Moisture determinations are made by the disk method.

_Results_: The conditions of ultimate rupture due to torsion
appear not to be governed by definite mathematical laws; but
where the material is not overstrained, laws may be assumed
which are sufficiently exact for practical cases. The formulae
commonly used for computations are as follows:

5.1 M
(1) T = -------
c^{3}

114.6 T f
(2) G = -----------
a c

a = angle measured by troptometer at elastic limit, in
degrees.
c = diameter of specimen, inches.
f = gauge length of specimen, inches. _G_ = modulus of
elasticity in shear across the grain, pounds per square
inch.
M = moment of torsion at elastic limit, inch-pounds.
T = outer fibre torsional stress at elastic limit, pounds per
square inch.

SPECIAL TESTS

_Spike-pulling Test_

Spike-pulling tests apply to problems of railroad maintenance,
and the results are used to compare the spike-holding powers of
various woods, both untreated and treated with different
preservatives, and the efficiency of various forms of spikes.
Special tests are also made in which the spike is subjected to a
transverse load applied repetitively by a blow.

For details of tests and results see:

Cir. 38, U.S.F.S.: Instructions to engineers of timber tests,
p. 26. Cir. 46, U.S.F.S.: Holding force of railroad spikes in
wooden ties. Bul. 118, U.S.F.S,: Prolonging the life of
cross-ties, pp. 37-40.

_Packing Boxes_

Special tests on the strength of packing boxes of various woods
have been made by the U.S. Forest Service to determine the
merits of different kinds of woods as box material with the view
of substituting new kinds for the more expensive ones now in
use. The methods of tests consisted in applying a load along the
diagonal of a box, an action similar to that which occurs when a
box is dropped on one of its corners. The load was measured at
each one-fourth inch in deflection, and notes were made of the
primary and subsequent failures.

For details of tests and results, see:

Cir. 47, U.S.F.S.: Strength of packing boxes of various woods.
Cir. 214, U.S.F.S.: Tests of packing boxes of various forms.

_Vehicle and Implement Woods_

Tests were made by the U.S. Forest Service to obtain a better
knowledge of the mechanical properties of the woods at present
used in the manufacture of vehicles and implements and of those
which might be substituted for them. Tests were made upon the
following materials: hickory buggy spokes (see Fig. 5); hickory
and red oak buggy shafts; wagon tongues; Douglas fir and
southern pine cultivator poles.

Details of the tests and results may be found in:

Cir. 142, U.S.F.S.: Tests on vehicle and implement woods.

_Cross-arms_

In tests by the U.S. Forest Service on cross-arms a special
apparatus was devised in which the load was distributed along
the arm as in actual practice. The load was applied by rods
passing through the pinholes in the arms. Nuts on these rods
pulled down on the wooden bearing-blocks shaped to fit the upper
side of the arm. The lower ends of these rods were attached to a
system of equalizing levers, so arranged that the load at each
pinhole would be the same. In all the tests the load was applied
vertically by means of the static machine.

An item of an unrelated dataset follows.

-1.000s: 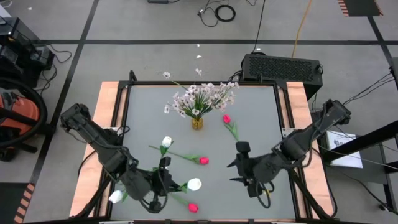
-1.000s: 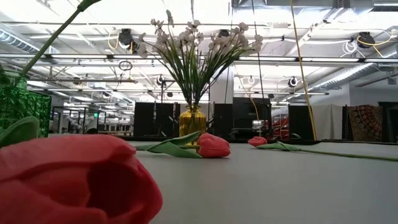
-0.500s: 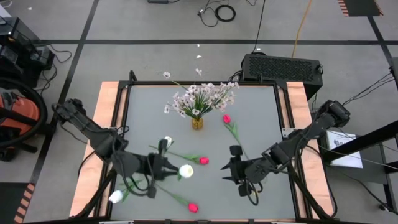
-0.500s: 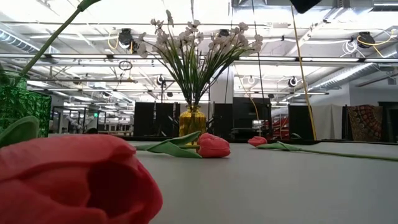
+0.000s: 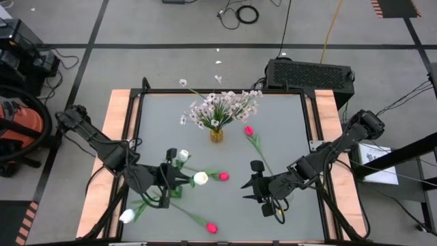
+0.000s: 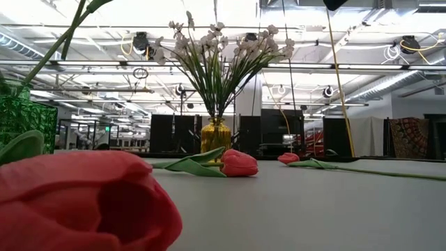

See Cir. 204, U.S.F.S.: Strength tests of cross-arms.

_Other Tests_

Many other kinds of tests are made as occasion demands. One kind
consists of barrels and liquid containers, match-boxes, and
explosive containers. These articles are subjected to shocks
such as they would receive in transit and in handling, and also
to hydraulic pressure.

One of the most important tests from a practical standpoint is
that of built-up structures such as compounded beams composed of
small pieces bolted together, mortised joints, wooden trusses,
etc. Tests of this kind can best be worked out according to the
specific requirements in each case.

APPENDIX

SAMPLE WORKING PLAN OF THE U.S. FOREST SERVICE

MECHANICAL PROPERTIES OF WOODS GROWN IN THE UNITED STATES

Working Plan No. 124

PURPOSE OF WORK

It is the general purpose of the work here outlined to provide:

(_a_) Reliable data for comparing the mechanical properties of
various species;

(_b_) Data for the establishment of correct strength functions
or working stresses;

(_c_) Data upon which may be based analyses of the influence on
the mechanical properties of such factors as:

Locality;

Distance of timber from the pith of the tree;

Height of timber in the tree;

Change from the green to the air-dried condition, etc.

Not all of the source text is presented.